# [MATERIAL FOR THIS EXERCISE]
+--

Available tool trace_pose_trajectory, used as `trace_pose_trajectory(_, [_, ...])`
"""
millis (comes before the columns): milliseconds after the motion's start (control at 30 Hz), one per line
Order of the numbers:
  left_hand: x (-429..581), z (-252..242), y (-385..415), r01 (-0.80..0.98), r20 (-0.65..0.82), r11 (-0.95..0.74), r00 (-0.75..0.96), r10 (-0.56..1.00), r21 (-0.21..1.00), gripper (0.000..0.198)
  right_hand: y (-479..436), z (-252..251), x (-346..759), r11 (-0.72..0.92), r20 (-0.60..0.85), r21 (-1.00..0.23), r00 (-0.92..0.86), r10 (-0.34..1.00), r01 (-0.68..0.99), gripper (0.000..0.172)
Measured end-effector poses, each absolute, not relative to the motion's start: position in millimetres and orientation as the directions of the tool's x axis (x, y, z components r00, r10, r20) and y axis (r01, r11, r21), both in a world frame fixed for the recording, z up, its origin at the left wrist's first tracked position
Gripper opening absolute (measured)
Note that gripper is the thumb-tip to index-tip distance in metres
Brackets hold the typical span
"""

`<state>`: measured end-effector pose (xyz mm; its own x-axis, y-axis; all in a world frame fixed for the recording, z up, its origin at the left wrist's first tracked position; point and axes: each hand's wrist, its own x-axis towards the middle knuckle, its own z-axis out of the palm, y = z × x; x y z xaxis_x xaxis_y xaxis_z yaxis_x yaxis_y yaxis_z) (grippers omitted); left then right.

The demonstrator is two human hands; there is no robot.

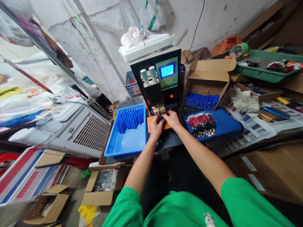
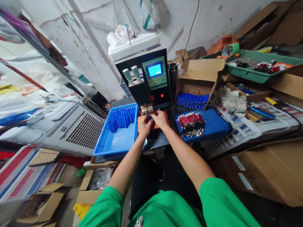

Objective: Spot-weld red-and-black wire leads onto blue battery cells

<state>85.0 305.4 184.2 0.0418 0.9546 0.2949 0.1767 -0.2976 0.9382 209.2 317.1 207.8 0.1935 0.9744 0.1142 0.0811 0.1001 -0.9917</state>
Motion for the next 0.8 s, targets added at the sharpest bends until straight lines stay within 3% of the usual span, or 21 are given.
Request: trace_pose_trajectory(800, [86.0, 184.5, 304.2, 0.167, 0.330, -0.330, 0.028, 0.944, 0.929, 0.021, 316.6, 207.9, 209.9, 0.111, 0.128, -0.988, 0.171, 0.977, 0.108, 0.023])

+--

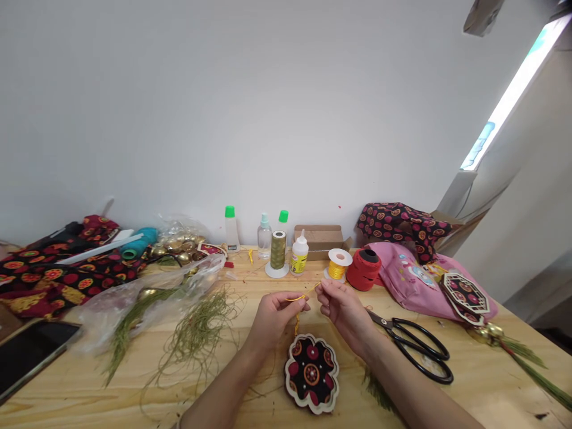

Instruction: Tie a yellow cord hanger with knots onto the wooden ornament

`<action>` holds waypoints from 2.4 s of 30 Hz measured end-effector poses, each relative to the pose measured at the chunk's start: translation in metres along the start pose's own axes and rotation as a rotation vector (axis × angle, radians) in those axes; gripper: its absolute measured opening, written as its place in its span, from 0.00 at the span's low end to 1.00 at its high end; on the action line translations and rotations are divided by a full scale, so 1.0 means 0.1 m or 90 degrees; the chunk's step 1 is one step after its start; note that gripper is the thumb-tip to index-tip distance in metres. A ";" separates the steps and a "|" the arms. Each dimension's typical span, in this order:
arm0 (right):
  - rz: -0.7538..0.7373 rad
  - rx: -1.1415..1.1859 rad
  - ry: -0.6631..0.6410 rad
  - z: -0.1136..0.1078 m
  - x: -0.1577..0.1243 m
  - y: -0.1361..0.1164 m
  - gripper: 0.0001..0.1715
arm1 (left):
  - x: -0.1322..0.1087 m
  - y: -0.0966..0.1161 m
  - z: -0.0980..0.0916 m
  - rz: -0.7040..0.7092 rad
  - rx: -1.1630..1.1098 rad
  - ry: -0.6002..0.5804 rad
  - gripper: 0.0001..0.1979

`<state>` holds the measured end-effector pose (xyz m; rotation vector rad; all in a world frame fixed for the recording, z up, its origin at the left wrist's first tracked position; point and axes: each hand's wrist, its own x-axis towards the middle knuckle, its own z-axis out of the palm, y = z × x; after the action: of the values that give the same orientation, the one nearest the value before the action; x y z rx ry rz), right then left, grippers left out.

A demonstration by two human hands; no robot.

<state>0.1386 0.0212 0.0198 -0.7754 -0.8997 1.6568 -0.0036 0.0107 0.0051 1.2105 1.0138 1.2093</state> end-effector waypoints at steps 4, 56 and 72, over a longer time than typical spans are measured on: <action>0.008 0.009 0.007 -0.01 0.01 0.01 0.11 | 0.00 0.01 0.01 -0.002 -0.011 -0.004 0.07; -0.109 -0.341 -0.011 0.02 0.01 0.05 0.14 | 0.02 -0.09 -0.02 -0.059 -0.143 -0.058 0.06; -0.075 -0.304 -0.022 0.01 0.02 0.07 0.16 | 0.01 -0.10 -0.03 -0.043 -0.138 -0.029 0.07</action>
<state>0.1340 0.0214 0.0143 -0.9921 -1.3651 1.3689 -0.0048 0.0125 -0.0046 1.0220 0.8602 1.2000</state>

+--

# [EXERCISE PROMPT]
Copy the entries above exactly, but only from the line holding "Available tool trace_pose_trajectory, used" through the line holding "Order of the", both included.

# [EXERCISE OUTPUT]
Available tool trace_pose_trajectory, used as `trace_pose_trajectory(_, [_, ...])`
"""
millis (comes before the columns): milliseconds after the motion's start (control at 30 Hz), one per line
Order of the numbers:

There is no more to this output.